Ibex is a good company making a lot of solid merino stuff, haven’t tried their hoodie but I’m sure it’s quite nice. Ours costs more because we use a higher grade of merino, the same grade they use for their next to skin pieces. We think it’s worth it, a bit more money for a much softer and practically scratch free fabric.

We have an unlimited 6 month return policy, we cover shipping both ways, so anyone can try it and send it right back if they don’t think it’s worth the price. Pretty much nobody has so far…

Also as a note I think the first “h” is missing in the “http” part of the link above. Correct link is: http://outlier.cc/2009/10/classic_merino_hoodie.php

hah, that link doesn’t work too well either… let’s try again.


Wow… take 3:
<a href=“http://outlier.cc/2009/10/classic_merino_hoodie.php”>Outlier Merino Hoodie>

@emor, try wearing the hood under your helmet when it’s really cold.

I really wish Outlier would figure out how to get their prices down. My Ibex, next to skin, merino layer cost me $90 and retailed for $110. You can find a good merino wool layer, of varying weights, for around $50 on clearance (often last year’s model), from different manufacturers, without too much trouble.

I honestly think a hood on a cycling garment is just dumb. I don’t want that flapping around when I’m bombing a hill at 30 mph in traffic. Tucking it under your cycling cap or helmet cuts into your vision to the sides, and urban cycling requires as much situational awareness as possible.


$60 - 90 for a cycling cap? That’s just ridiculous. Even Rapha doesn’t charge that kind of money.


Thanks for the comment—there isn’t a higher-grade Merino than the Shak at 17.5 with it’s unique stretch weave. Your cost are more likely higher because of volume than material—also see the Icebreaker guys are even Hincapie that’s doing wool now as well. More wool the better, as we said, we’d like to get this stuff on test to know if it’s worth the extra coin.

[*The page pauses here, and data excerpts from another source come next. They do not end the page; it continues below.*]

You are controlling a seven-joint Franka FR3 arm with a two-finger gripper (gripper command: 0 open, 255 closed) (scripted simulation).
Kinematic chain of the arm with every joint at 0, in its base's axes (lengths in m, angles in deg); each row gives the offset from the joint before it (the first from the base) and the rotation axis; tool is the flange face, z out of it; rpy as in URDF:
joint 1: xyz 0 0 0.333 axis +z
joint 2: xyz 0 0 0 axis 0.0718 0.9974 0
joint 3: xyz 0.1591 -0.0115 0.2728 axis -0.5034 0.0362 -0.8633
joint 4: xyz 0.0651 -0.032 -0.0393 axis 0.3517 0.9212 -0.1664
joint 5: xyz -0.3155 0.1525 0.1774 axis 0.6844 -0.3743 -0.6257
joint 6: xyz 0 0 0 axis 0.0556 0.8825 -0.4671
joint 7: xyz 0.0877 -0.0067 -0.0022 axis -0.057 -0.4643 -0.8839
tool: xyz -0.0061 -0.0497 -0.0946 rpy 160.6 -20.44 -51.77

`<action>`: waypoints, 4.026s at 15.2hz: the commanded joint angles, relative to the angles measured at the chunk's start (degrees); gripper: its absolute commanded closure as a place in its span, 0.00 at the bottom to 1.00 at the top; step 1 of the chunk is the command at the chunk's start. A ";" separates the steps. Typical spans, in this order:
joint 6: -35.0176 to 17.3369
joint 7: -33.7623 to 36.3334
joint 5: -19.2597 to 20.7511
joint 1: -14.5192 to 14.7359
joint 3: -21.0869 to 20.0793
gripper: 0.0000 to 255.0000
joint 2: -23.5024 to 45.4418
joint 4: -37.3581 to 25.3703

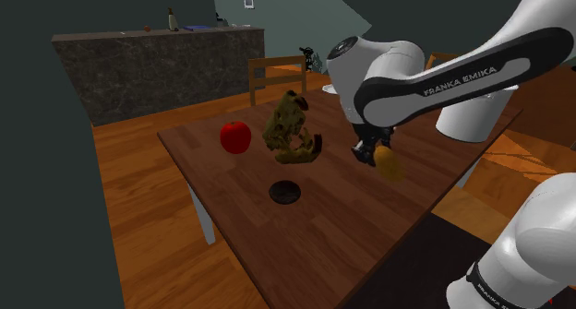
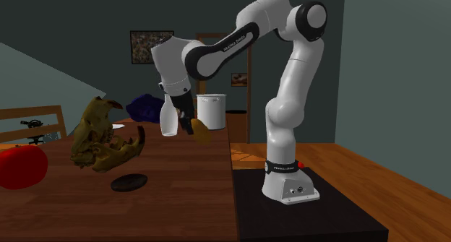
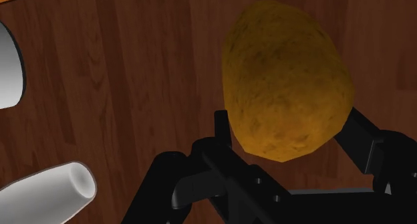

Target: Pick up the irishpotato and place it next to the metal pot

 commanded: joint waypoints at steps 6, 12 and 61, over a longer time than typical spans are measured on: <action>5.12 -2.30 -0.57 0.10 0.24 1.00 -1.85 -3.76; 9.45 -4.14 -0.84 0.09 0.39 1.00 -2.99 -7.35; 9.96 -37.89 12.42 -11.58 22.83 1.00 4.94 -31.30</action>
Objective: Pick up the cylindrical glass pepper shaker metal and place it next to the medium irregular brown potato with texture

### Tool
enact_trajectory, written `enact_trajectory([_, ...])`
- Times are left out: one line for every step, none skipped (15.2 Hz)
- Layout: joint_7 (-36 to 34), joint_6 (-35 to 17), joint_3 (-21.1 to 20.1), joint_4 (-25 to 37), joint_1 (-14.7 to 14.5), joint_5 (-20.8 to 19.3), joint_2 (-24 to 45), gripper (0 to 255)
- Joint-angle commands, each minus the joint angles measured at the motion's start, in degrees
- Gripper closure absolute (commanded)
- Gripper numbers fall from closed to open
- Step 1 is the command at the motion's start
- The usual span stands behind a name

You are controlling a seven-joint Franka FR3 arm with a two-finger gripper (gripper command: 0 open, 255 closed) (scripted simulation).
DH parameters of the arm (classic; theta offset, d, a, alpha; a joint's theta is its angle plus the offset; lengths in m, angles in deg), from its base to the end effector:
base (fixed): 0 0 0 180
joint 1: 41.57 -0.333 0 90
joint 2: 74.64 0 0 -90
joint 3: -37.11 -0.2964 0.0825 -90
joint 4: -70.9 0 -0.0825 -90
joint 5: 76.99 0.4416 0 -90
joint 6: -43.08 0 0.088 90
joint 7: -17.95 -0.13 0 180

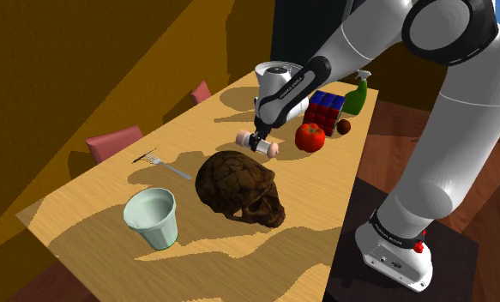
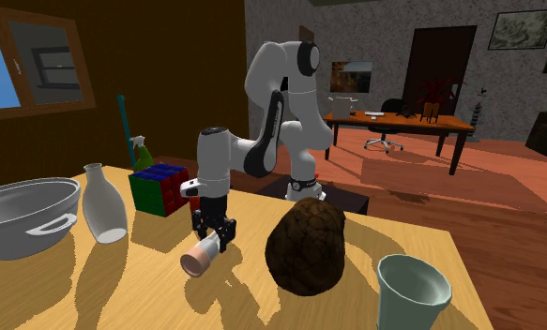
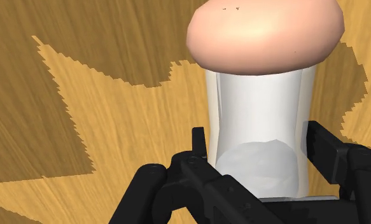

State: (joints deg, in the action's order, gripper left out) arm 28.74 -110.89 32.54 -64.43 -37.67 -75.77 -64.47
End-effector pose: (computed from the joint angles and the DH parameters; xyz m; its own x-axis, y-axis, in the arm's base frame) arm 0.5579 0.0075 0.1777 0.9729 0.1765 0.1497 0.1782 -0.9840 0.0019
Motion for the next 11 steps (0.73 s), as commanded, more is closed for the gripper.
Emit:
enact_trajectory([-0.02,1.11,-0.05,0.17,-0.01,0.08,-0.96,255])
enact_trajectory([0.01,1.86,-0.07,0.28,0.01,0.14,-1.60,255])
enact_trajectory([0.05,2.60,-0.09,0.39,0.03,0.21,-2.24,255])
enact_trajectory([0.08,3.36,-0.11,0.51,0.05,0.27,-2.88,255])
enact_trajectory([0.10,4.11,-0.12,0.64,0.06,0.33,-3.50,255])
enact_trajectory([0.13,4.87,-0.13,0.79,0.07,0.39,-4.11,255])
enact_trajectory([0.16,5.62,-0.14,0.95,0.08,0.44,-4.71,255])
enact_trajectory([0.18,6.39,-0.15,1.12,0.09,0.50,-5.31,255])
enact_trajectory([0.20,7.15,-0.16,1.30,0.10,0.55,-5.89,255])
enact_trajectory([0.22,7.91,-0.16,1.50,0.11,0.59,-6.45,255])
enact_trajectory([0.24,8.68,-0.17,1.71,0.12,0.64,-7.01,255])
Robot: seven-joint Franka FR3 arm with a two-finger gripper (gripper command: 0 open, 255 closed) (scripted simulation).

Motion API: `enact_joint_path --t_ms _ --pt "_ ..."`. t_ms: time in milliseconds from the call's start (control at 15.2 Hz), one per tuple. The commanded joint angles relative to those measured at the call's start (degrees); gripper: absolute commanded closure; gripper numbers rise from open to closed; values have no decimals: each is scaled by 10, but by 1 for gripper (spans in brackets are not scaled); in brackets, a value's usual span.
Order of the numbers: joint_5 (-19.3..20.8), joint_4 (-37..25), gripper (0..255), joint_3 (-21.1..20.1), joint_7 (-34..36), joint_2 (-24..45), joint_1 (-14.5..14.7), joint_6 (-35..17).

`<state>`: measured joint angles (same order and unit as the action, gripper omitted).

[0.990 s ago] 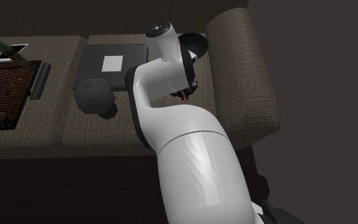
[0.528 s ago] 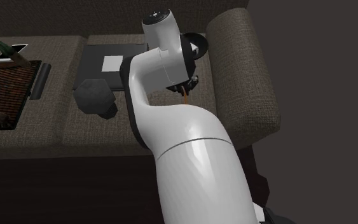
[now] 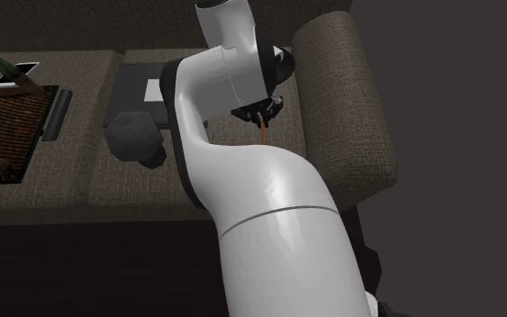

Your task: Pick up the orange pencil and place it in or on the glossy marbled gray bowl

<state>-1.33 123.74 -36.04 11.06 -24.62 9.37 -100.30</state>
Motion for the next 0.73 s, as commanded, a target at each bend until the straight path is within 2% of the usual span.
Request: enact_joint_path --t_ms 0,462,660 --pt "0 -14 255 2 -2 -1 0 15" --pt "5 -67 255 8 -9 2 -4 65" --pt "40 -129 255 -12 4 75 -28 63"
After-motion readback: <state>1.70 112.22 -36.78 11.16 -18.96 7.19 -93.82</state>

You’ve got a thin skin layer for $90. And this is a hoodie that’s got pockets, zippers, etc and while $225 might be high, relative to one stiched layer of skin warming isn’t that far off in price. There’s more than triple the material and work.

This isn’t designed for the same utility as racewear clothing either.

Hey abe, we’re also happy to review it.

I can’t speak for the hoodie…but my experience with the Outlier summerweight shorts suggests that the clothing is VERY well-made from top-quality materials.  Sure, I have a couple of minor quibbles with one of the features, but was impressed with the overall fit and construction.

+1 for wearing the hoodie hood UNDER the helmet.  Works like a charm in temps too high for an under-helmet balaclava or ear protectors.


That certainly keeps the hoodie on my head, but it does not solve the “cold damp air scoop” quality that, for me, is the real problem.

Wool caps work better for me.  When it gets “really” cold here in Seattle, I add a wool scarf to cover my neck and really seal in the body heat.

I was perfectly warm last winter riding to work on 20 degree mornings, and my entire ensemble was stunningly low tech and cheap, the whole shebang costing less than a single high tech garment.  Of course, I’m “poor” and don’t mind looking like a bum wearing a mishmash of vintage and army surplus wool, all heavy and scratchy like the dickens.

I can’t wear a hoodie on the back at all—it’s not going to vent and constrict and arguably unsafe for visibility. I don’t know that anyone does. It’s caps.